- _WHAT THE TASK ASKS_
Scan the entries for "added". Every line that holds it is to be copied.

(RECORD EXTRACTS begins)

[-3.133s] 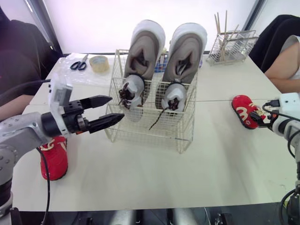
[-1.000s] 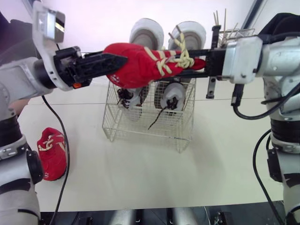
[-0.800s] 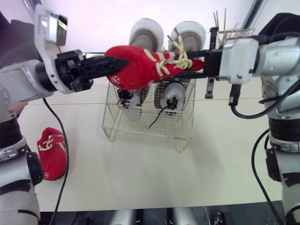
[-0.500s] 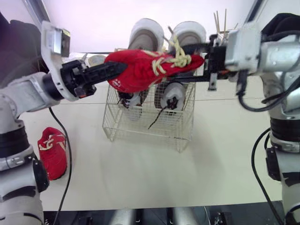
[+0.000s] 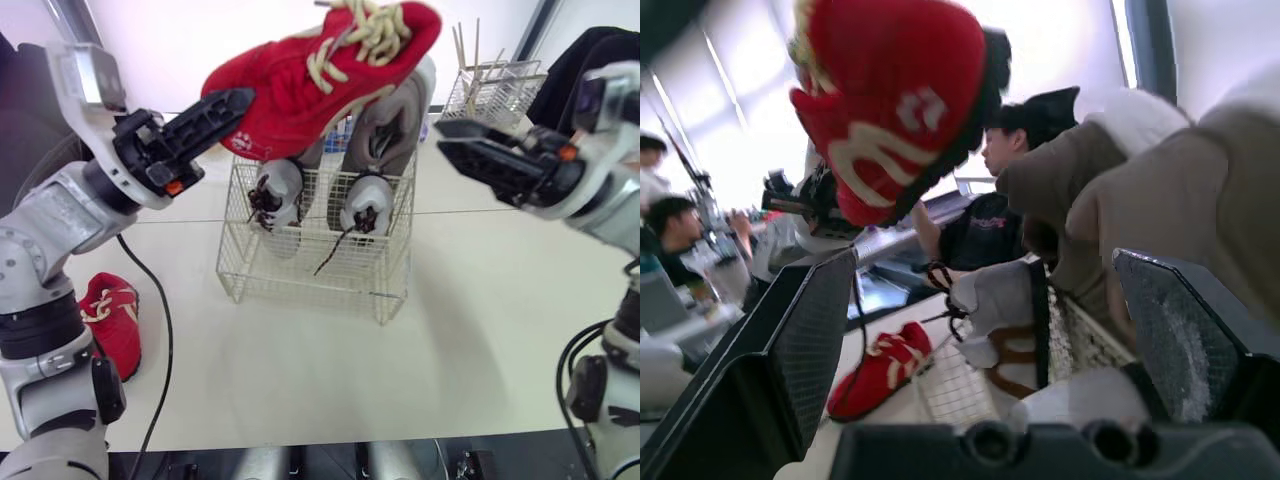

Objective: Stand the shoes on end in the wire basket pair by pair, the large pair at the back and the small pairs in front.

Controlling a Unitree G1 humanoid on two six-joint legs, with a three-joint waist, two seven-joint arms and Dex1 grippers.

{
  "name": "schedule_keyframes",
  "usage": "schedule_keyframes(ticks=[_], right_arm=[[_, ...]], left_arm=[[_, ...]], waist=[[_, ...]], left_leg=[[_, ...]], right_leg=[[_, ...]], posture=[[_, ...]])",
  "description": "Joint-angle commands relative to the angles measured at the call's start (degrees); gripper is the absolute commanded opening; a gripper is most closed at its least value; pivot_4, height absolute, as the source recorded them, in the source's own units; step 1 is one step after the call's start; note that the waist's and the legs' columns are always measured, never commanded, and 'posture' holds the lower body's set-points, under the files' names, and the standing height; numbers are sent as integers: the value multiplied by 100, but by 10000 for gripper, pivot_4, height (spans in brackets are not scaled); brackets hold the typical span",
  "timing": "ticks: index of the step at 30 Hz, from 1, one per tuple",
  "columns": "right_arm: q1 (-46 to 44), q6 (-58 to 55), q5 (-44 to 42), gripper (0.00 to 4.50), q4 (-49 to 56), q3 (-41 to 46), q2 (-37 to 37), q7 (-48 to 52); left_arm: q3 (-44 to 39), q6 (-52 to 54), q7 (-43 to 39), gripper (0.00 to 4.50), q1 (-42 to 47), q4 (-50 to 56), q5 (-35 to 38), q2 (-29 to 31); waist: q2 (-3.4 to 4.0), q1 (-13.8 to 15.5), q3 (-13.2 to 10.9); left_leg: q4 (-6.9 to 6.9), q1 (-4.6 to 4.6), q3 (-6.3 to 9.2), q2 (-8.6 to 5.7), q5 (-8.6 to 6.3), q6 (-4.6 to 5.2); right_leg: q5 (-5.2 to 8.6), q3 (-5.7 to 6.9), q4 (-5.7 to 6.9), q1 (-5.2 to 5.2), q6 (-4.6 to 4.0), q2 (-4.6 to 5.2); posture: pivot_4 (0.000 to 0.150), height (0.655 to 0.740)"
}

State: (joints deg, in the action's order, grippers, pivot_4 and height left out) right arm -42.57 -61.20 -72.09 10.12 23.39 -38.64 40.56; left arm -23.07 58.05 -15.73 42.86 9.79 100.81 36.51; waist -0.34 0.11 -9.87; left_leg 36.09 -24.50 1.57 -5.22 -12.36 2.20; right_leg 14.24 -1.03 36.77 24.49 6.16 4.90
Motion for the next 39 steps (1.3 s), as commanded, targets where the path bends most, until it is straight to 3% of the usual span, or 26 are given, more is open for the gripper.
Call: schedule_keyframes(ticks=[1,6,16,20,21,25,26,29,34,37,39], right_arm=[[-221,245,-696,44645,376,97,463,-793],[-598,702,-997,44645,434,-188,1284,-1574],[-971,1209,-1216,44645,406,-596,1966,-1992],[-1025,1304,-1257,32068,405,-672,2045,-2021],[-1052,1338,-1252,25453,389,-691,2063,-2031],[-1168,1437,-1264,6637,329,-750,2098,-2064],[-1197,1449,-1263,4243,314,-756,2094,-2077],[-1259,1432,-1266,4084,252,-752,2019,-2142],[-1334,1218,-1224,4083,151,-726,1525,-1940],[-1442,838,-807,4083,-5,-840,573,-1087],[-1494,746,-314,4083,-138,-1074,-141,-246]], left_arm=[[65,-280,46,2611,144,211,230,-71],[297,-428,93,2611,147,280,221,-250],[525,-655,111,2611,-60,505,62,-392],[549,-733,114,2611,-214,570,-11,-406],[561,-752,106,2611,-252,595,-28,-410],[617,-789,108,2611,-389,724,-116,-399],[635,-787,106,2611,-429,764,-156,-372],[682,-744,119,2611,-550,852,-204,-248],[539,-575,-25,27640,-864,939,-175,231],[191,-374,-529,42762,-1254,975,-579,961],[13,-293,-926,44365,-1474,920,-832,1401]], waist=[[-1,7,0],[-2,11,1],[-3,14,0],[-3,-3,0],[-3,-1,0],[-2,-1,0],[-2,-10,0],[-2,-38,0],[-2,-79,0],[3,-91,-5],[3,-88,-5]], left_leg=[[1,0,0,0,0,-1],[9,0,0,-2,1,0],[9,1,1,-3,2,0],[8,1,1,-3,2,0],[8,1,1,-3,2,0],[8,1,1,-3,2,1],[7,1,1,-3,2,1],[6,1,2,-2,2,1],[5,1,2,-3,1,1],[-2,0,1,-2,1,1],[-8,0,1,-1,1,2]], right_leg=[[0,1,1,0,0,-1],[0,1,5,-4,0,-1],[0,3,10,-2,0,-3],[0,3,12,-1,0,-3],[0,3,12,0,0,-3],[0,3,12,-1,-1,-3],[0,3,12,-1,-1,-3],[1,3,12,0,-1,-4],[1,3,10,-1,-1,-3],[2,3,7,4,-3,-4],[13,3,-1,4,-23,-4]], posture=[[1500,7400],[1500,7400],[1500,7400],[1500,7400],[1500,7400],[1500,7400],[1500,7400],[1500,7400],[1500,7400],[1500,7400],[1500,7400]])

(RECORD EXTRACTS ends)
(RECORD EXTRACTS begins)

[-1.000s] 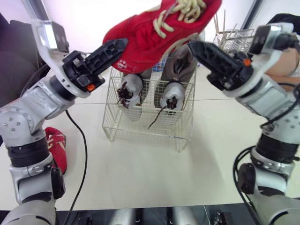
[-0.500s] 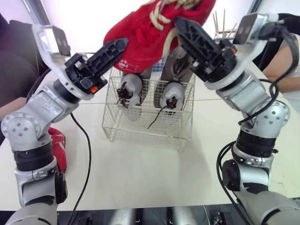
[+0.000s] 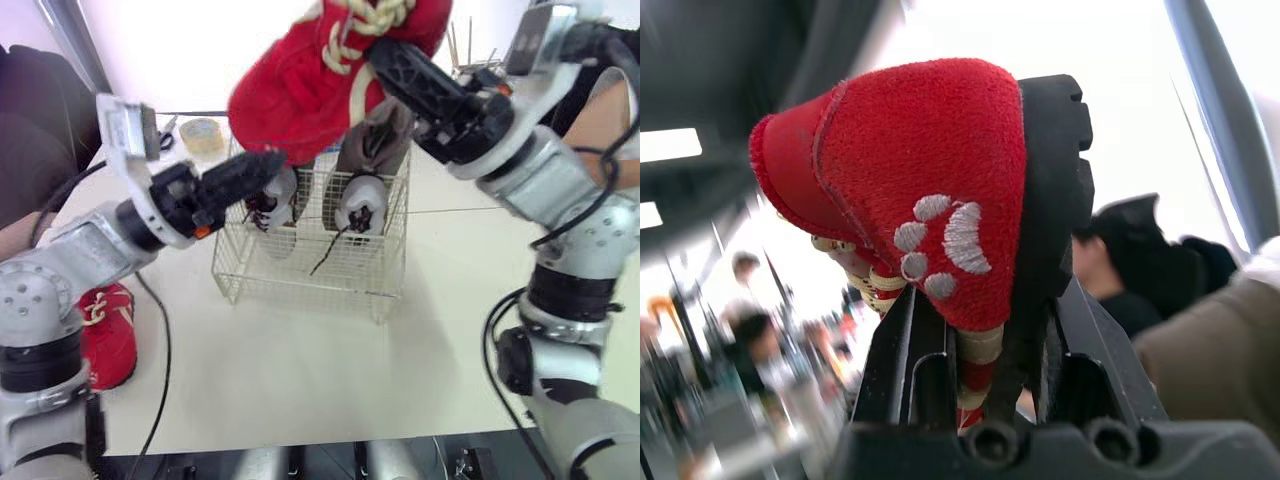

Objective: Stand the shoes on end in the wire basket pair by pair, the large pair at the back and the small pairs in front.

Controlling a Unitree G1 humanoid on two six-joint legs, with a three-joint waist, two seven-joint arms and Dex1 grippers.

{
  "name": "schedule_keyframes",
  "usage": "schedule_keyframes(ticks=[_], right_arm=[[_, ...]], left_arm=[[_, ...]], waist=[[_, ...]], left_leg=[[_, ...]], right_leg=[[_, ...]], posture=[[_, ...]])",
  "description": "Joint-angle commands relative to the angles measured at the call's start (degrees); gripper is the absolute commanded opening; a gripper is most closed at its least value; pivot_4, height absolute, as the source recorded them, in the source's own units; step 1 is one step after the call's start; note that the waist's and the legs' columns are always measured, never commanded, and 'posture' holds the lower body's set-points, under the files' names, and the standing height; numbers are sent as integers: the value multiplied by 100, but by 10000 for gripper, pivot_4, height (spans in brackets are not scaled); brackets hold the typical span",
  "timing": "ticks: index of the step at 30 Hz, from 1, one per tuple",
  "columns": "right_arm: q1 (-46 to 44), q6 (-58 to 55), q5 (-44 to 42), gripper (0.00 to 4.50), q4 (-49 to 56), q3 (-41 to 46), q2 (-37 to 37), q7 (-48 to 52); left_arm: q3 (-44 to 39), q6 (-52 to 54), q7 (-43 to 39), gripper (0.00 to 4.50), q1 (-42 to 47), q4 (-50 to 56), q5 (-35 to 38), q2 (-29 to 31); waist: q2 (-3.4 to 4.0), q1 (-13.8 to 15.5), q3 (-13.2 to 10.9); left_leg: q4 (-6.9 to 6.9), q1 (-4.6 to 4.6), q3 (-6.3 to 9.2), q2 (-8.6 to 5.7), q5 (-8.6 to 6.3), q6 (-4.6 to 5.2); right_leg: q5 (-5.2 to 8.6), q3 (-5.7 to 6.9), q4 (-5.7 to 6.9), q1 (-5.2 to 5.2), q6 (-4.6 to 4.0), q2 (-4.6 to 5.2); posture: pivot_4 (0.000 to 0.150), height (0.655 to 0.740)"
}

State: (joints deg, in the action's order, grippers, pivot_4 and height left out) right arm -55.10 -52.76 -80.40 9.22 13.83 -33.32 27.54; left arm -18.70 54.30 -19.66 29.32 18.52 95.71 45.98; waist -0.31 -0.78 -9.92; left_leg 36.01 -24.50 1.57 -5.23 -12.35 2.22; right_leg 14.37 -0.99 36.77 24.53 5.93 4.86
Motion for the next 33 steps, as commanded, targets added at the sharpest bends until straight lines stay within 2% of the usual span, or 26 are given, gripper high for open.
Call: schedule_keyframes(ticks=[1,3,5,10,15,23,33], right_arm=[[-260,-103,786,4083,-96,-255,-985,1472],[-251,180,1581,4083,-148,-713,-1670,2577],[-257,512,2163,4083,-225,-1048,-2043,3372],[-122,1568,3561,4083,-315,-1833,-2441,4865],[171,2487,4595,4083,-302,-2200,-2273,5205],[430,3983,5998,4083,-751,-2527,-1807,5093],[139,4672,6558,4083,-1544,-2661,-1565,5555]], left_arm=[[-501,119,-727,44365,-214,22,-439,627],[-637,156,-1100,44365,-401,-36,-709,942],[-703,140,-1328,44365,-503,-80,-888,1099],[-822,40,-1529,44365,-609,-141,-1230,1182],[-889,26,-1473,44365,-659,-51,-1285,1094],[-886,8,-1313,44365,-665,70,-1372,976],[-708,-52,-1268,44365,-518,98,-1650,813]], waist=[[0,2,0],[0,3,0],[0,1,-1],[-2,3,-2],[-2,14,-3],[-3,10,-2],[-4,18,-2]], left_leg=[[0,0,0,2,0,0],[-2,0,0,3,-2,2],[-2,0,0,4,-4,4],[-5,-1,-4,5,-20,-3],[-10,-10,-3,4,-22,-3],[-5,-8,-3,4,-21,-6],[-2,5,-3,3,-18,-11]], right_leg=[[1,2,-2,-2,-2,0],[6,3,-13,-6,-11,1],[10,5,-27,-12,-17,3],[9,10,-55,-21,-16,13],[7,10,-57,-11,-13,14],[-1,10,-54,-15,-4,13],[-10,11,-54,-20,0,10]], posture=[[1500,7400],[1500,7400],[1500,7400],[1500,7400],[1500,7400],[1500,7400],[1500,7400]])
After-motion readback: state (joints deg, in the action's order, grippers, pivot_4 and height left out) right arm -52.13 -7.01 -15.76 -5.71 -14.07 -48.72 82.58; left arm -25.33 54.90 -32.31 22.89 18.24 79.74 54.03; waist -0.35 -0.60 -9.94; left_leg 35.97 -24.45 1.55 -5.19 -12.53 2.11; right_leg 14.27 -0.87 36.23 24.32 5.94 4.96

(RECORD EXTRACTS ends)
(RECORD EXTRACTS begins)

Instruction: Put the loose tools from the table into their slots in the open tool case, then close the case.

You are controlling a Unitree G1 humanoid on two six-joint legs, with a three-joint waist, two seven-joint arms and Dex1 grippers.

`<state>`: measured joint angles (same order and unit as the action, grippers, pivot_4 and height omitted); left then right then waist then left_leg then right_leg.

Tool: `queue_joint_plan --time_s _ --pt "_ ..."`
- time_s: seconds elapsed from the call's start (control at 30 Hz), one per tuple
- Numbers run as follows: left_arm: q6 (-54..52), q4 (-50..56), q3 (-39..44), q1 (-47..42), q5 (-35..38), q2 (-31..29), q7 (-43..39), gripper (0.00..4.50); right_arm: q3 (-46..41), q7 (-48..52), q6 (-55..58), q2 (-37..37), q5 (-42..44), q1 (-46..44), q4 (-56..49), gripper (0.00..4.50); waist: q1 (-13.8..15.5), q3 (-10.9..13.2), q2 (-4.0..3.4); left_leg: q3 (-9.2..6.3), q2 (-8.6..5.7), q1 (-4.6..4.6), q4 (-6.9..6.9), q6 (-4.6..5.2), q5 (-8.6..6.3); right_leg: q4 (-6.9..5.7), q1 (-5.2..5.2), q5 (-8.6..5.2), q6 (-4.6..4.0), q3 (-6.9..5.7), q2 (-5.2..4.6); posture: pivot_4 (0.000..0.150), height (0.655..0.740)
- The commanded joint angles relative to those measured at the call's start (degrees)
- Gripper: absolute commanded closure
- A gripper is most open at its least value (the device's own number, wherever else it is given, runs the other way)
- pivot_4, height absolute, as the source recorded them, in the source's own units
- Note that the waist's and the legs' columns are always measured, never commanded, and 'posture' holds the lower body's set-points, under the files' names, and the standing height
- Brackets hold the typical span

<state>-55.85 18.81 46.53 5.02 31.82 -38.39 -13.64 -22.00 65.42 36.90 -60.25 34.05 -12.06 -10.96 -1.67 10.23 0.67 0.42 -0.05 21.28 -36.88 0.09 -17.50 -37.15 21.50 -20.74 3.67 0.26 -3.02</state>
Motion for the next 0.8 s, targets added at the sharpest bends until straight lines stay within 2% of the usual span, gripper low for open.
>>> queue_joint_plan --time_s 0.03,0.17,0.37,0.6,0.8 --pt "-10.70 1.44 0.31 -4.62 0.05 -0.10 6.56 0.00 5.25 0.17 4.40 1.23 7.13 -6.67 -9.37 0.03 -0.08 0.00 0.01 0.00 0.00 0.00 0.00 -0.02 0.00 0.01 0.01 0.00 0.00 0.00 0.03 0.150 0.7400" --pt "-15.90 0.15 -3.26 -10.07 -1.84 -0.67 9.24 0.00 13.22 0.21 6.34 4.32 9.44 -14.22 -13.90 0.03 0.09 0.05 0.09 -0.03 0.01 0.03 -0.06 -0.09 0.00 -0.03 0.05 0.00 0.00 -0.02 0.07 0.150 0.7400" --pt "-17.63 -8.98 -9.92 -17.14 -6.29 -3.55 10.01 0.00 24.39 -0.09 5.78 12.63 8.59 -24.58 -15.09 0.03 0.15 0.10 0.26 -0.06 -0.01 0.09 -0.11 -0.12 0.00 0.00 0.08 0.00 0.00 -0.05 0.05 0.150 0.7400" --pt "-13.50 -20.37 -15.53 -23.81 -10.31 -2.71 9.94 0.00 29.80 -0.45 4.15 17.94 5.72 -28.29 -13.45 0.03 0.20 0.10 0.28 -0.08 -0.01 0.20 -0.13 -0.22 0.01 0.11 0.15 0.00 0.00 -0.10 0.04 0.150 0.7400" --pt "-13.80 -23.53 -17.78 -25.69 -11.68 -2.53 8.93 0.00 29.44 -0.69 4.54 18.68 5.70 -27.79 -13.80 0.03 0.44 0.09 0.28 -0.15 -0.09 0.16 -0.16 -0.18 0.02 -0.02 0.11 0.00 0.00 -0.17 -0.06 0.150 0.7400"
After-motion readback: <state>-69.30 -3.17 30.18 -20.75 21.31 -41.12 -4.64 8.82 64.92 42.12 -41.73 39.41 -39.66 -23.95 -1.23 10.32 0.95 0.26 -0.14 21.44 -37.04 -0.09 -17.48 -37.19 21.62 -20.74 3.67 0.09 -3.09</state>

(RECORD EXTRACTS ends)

- _RESPONSE BELOW_
Motion for the next 33 steps, as commanded, targets added at the sharpest bends until straight lines stay within 2% of the usual span, or 26 are given, gripper high for open.
Motion for the next 0.8 s, targets added at the sharpest bends until straight lines stay within 2% of the usual span, gripper low for open.

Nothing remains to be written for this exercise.